Some breaches happen as a result of weak or stolen passwords from a privileged user. Often this occurs using social engineering, which can be hard to defend against, but there are technological countermeasures that can be put in place, such as enforcing long passwords and implementing two-factor authentication.

Many breaches happen through exploiting a bug in the application, and looking at the application log alongside the audit log could therefore be enlightening. Any odd or unexpected exceptions or errors from the database (for example, a malformed SQL query) can help pinpoint a vulnerability.

Once the investigation is complete, the most important thing to do is correct the flaw. This could involve suspending a compromised user account, or pushing a code fix to correct a bug. With the impact of the attack understood, the organization should be able to respond appropriately. Although it can be tempting to downplay an attack, honesty is one of the best mechanisms to maintain trust in an organization, rather than risk a slow release of detail, which show an increased impact from what was originally announced. Similarly, vagueness in any announcement can increase uncertainty. Honesty and specifics are the best policy here.

The Golden Rule

When building a web application, there is a golden rule to follow: validate on input, sanitize on output.

When receiving input from a user, or any external system, it is crucially important to make sure that the input is roughly what you expected it to be—this is validation. Generally, you should not try and clean up data a user has submitted except in very limited circumstances (such as stripping leading/trailing whitespace). This also makes for good UX. Most frameworks offer libraries that help you do this, and if you do get something that fails validation, you should abort immediately and show it back to the user as an error to correct rather than to try to cleverly sanitize it.

Regular Expressions

Regular expressions (regexes) are a popular mechanism for writing validation rules, but you must take care! For example, if you specify that an ID must be lower-case alphanumeric, then you could be tempted to write a regex in the form /[a-z0-9_]+/. This has the unintended side effect of matching anywhere that sequence occurs in a string, not the whole string. If someone then sends through a string in the form valid_slug But This Bit Is Invalid", the regex would match it, as it will match valid_slug, but that does not mean the whole string matches the regex.

Anchors can be used to ensure that the regex matches the whole string. ^ and $ are special characters that indicate the start and end of a string respectively, so you could write a regex in the form /^[a-z0-9_]+$ to match the previous example. However, note that ^ and $ mean “start” and “end” of line, so it might mean that this would match against a string like valid_slug But This Bit Is Invalid, as one line matches. Most regex engines will treat the entire input as one line, even if contains newlines, unless put into a multi-line mode, so it would work the way you would expect. Sadly, this is all implementation specific, so it’s worth reading the documentation for your language before making your assumption. Some languages and libraries (notably Ruby) operate in multi-line mode by default, and the anchors A and z should be used instead of ^ and $ to indicate start-of-string and end-of-string, although they are not supported by all languages.

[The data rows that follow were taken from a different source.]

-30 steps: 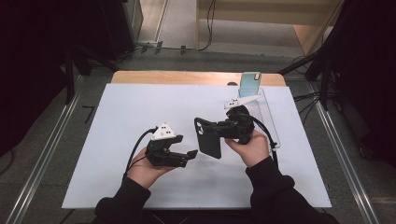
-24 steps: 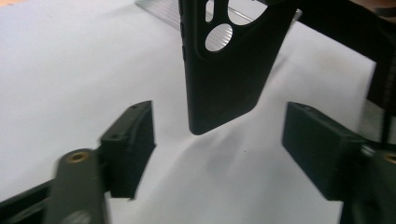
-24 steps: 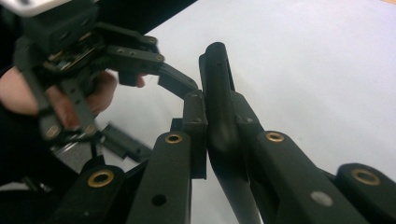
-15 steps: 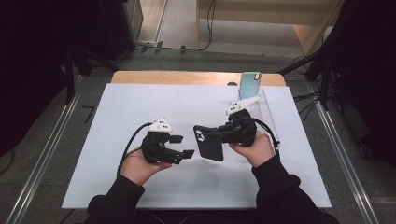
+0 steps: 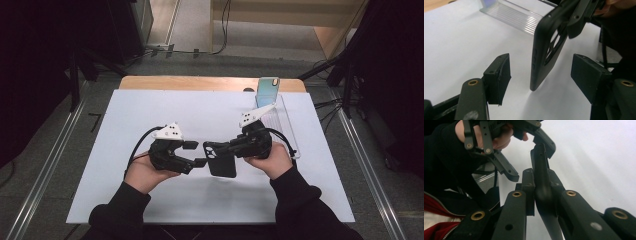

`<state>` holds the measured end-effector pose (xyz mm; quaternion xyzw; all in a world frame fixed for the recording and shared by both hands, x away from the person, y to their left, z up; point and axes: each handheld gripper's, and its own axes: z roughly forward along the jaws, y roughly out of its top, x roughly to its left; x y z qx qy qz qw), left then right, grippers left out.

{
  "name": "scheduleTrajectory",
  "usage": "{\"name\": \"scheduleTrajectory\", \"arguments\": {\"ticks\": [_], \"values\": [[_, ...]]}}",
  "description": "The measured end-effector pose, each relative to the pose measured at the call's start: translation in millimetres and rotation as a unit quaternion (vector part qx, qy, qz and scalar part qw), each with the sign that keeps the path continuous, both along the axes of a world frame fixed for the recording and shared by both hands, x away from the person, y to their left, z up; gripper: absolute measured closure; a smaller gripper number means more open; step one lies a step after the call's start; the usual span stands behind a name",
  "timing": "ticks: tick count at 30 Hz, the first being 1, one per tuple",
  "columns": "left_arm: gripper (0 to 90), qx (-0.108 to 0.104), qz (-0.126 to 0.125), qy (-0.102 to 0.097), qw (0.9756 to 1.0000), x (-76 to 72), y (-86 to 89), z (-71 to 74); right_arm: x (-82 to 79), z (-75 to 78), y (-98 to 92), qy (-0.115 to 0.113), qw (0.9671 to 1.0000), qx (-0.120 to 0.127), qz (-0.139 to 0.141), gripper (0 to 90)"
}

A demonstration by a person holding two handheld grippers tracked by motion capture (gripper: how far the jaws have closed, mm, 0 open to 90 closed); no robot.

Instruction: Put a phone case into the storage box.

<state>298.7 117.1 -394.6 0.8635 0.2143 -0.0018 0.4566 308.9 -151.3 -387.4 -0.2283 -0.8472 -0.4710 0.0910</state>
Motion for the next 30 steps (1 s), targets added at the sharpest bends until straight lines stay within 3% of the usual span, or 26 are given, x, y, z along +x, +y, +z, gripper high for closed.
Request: {"name": "scheduleTrajectory", "arguments": {"ticks": [6, 12, 14, 19, 22, 25, 30], "values": [[37.8, -0.007, -0.03, 0.002, 0.9995, 4.9, -0.4, 6.0, -1.2, -1.2, 3.5, -0.002, 0.9998, 0.0, 0.021, 78.6], [48.3, 0.0, -0.048, 0.008, 0.9988, 8.3, -1.2, 4.4, -1.7, -1.7, 5.5, 0.0, 0.9994, 0.006, 0.035, 78.6], [50.4, -0.002, -0.051, 0.016, 0.9985, 9.0, -2.3, 3.3, -1.7, -1.6, 5.9, -0.001, 0.9992, 0.009, 0.039, 78.6], [62.4, -0.014, -0.07, 0.011, 0.9974, 7.2, -2.5, 3.4, -1.8, -2.0, 7.3, 0.002, 0.9987, 0.013, 0.049, 78.6], [67.6, -0.018, -0.07, 0.031, 0.9969, 8.6, -2.8, 2.6, -1.3, -2.5, 7.3, 0.003, 0.9986, 0.015, 0.05, 78.6], [72.5, -0.016, -0.083, 0.017, 0.9963, 7.0, -3.4, 1.1, -0.3, -3.1, 6.9, 0.01, 0.9986, 0.017, 0.05, 78.4], [75.8, -0.019, -0.087, 0.014, 0.996, 6.8, -2.3, 0.6, 1.1, -4.4, 6.1, 0.015, 0.9984, 0.019, 0.051, 77.0]]}}
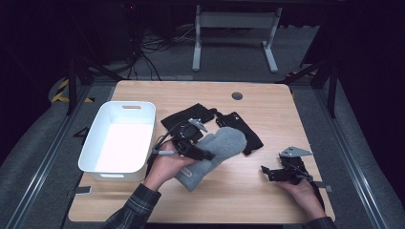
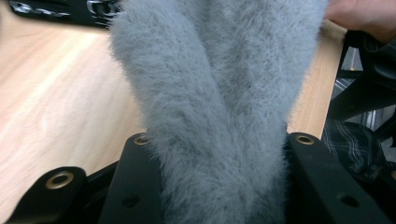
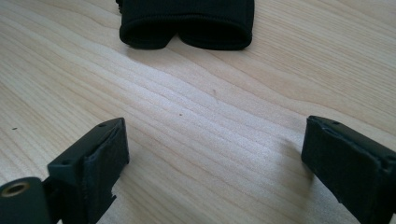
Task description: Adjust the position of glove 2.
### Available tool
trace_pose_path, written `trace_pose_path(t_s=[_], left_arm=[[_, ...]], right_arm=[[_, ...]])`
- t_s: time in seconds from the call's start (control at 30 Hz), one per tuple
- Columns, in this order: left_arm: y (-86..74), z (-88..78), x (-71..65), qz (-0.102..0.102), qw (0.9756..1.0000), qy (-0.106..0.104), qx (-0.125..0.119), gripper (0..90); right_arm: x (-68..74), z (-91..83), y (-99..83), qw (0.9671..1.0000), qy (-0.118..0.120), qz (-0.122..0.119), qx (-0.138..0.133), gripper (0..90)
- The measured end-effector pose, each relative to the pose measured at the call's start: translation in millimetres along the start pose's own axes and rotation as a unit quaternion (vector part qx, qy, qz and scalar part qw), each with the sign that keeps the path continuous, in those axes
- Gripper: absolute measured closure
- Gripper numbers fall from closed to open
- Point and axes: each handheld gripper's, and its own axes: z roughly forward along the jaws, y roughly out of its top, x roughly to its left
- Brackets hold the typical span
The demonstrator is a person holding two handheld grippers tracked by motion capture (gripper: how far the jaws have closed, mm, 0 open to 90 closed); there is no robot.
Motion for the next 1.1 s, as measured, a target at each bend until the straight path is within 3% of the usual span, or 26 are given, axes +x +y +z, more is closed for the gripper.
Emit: trace_pose_path(t_s=[0.37, 0.6, 0.8, 0.83, 1.0, 1.07, 1.1], left_arm=[[2.2, -43.5, 15.0, -0.017, 0.9992, 0.034, -0.012, 63.5], [-7.3, -77.5, 32.1, -0.039, 0.9973, 0.057, -0.025, 63.4], [-16.7, -95.5, 44.0, -0.053, 0.9955, 0.072, -0.03, 63.3], [-23.2, -105.0, 50.0, -0.064, 0.9942, 0.081, -0.032, 63.3], [-35.1, -119.4, 60.5, -0.083, 0.9912, 0.096, -0.037, 63.4], [-47.3, -131.6, 69.9, -0.101, 0.9879, 0.109, -0.044, 63.4], [-47.3, -131.6, 69.9, -0.101, 0.9879, 0.109, -0.044, 63.4]], right_arm=[[0.0, 0.0, 0.0, 1.0, 0.0, 0.0, 0.0, 7.6], [0.0, 0.1, 0.0, 1.0, 0.0, 0.0, 0.0, 7.6], [0.0, 0.0, 0.0, 1.0, 0.0, 0.0, 0.0, 7.6], [0.0, 0.1, 0.0, 1.0, 0.0, 0.0, 0.0, 7.6], [0.0, 0.1, 0.0, 1.0, 0.0, 0.0, 0.0, 7.6], [0.0, 0.1, 0.0, 1.0, 0.0, 0.0, 0.0, 7.6], [0.0, 0.1, 0.0, 1.0, 0.0, 0.0, 0.0, 7.6]])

You should also do your validation in one place. This could be in the controller, or in a specific model class set up to handle user data. If you limit the area of your code responsible for handling user input to that one place, it is less likely that you will make a mistake (forgetting to validate one thing from the input will stick out in the code), and means that other areas of the code are insulated from direct user input and can either assume that the data it is handling is clean or, if full defensive programming is in use, reduce the impact of a missed validation at another point in the stack.

It is important to apply this validation in situations where any external system can submit data, rather than just the user. Simply validating in JavaScript on the client and submitting it to a second service is not sufficient—that service must also validate what it receives, because a malicious user can skip the JavaScript step and craft a request to the server directly. This is a commonly overlooked rule, as only the primary interaction path is considered, missing any other points where data could potentially be injected.

Sanitization, on the other hand, refers to ensuring that any data that is either shown to a user or submitted to another system does not corrupt the structure of the message.

Phreaking

The need for sanitization is a result of mixing user data with “control” data in syntaxes such as JSON or HTML. If the control data and contents could be completely separated (for example, in different files), then sanitization would be unnecessary, and this would eliminate a whole class of errors (although it would make the data harder to deal with in other contexts). Mixing control and user data into one channel is what led to the earliest “hacks,” where phone hackers (phreakers) discovered certain frequencies that, sent down a telephone line via a long-distance connection, would allow them to impersonate a telephone exchange, so the long-distance exchange would trust commands they gave as if they were another exchange. This was fixed by filtering the frequencies in those early telephone exchanges, and modern telephone exchanges do not mix users’ voice data with the control data used between telephone exchanges.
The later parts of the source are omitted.